Wednesday, 8 June 2022

Fogo Island for the next few days

Fogo Island is the largest of the off shore islands of Newfoundland and Labrador.  The island is just over 200 square kilometres so although you can drive it in a day I decided to spend a couple of days here this time so I could really look around.

First up was the ferry to get there.  As with many places in Newfoundland and Labrador I like how the road just ends at the ferry dock - not even a building, just a gate across the end.

While waiting for the ferry I settled in with my toutons.  Toutons are a popular traditional dish from Newfoundland - simplicity itself, and perfect simplicity!  As uninspired as it may seem, a touton is merely a piece of fried bread dough.  Traditionally served with butter and molasses, these days you can also find them served with a syrup or jam (though the use of anything but molasses causes consternation for some foodways purists).

And here comes the ferry.


My turn next.

All loaded and away we go.

Leaving the mainland behind.

One of the stops along the way to Fogo Island … I’m actually coming back here in a few days.
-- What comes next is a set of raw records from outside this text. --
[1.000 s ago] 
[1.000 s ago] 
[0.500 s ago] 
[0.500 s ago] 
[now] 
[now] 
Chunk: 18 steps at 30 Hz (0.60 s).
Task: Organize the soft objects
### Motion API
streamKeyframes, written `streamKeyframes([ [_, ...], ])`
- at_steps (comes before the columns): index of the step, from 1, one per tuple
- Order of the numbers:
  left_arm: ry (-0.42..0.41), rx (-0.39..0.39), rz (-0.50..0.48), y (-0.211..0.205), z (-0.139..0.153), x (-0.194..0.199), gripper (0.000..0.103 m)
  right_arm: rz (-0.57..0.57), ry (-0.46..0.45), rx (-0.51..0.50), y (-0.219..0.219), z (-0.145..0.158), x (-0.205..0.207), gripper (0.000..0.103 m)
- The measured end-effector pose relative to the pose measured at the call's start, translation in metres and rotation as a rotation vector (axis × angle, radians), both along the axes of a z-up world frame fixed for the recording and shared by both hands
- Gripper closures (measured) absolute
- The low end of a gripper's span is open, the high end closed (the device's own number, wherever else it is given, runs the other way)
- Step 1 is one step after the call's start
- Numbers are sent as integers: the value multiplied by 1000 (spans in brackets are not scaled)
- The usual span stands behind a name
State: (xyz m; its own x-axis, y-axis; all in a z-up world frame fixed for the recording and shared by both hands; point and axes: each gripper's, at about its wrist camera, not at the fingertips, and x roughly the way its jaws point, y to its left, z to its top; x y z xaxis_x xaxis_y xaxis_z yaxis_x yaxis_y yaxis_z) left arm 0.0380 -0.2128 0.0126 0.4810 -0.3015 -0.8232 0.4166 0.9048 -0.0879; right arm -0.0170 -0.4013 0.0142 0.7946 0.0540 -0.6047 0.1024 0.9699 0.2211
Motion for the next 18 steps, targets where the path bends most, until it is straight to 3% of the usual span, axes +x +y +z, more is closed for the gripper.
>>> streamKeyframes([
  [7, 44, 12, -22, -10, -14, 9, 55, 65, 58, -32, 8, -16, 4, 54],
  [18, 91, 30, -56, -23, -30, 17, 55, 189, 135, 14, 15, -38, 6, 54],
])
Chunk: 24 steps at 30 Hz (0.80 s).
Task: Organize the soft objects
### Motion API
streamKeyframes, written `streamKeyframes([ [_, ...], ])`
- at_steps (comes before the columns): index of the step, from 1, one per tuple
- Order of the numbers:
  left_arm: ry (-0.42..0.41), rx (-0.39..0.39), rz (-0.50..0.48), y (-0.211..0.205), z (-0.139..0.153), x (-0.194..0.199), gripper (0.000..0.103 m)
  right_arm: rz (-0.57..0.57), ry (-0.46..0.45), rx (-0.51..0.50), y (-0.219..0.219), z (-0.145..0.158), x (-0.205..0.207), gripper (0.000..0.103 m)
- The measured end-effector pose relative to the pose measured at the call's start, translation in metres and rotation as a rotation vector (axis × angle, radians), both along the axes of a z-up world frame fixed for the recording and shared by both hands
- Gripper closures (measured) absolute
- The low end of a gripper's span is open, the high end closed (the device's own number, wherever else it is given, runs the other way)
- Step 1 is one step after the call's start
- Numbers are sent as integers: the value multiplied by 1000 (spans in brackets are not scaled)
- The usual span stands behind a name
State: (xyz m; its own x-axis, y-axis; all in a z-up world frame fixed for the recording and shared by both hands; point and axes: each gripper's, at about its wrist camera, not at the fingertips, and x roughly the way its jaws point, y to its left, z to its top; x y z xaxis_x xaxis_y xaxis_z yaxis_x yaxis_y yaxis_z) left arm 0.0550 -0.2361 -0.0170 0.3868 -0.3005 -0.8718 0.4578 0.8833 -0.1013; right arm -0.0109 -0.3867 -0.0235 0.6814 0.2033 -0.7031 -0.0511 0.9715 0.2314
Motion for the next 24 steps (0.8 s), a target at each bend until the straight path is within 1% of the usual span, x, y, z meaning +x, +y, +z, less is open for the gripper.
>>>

Although the sunshine was lovely (and as you know, I haven’t seen much of it this trip), it was still really cold outside on the deck!  No problems finding a seat though!



And here we are arriving on Fogo Island.

The community of Fogo - population approximately 700.



St. Andrew’s Anglican Church (built in 1915) and Cemetery, both recognized as municipal heritage sites.

The Fogo Court House, built in 1908.

This is where I stayed in Fogo - Peg’s Place.  Great place run by lovely people…and they make delicious toutons!












The community of Tilting - population approximately 200.  Tilting is really interesting - the whole community has been designated as a National Historic Site of Canada.  Much of Tilting’s landscape is still used in the same way that the original Irish settlers used it in 1730, as well it has retained an unusually complete range of vernacular building types.  Still inhabited by descendants of its early families, Tilting survives as a rare example of a once common Irish-Newfoundland cultural landscape.

Sandy Cove - one of the rare sandy beaches in Newfoundland.




The community of Joe Batt’s Arm, spanning both sides of the harbour.  Like Fogo, its population is also approximately 700, and they are the two biggest communities on Fogo Island.

Off in the distance you can see the Fogo Island Inn.  More on it in my next post when I was able to get a little closer so you can see it better.


There are some lovely hiking trails on Fogo Island and I did a couple while I was here.  This one is called Joe Batt’s Point Trail, but locally it’s known as the ‘Auk Walk’… you’ll know why soon.
You’ll see more of that little black structure in my next blog post…it’s one of four amazing artists’ studios on Fogo Island.


Coopers Gaze.  A ‘gaze’ is a hunter’s blind and is usually erected at a point where birds or wildlife pass.  Made from nearby materials - rocks, turf, trees, or bushes - the wall of the gaze is made high enough to hide the hunter from their prey.  This gaze was made by early hunters and has been used for generations.





At the end of the trail stands a memorial to a giant seabird that was hunted to extinction - the great auk.  For thousands of years the great auk lived along the North Atlantic coasts, congregating on remote islands where there were plentiful fish to hunt.  Sadly these large seabirds were also hunted, by humans, until the entire population was wiped out.  The last great auk was sighted in 1852.  The Great Auk Sculpture faces another similar sculpture in Iceland.  That sculpture in turn points towards the Icelandic island of Eldey, the site of the last known great auk breeding colony.


Yes I really was there.  And he’s a mighty fine Auk!




This was an amazing place just to sit and watch the waves!!


My hat, and I, rested here on our way back.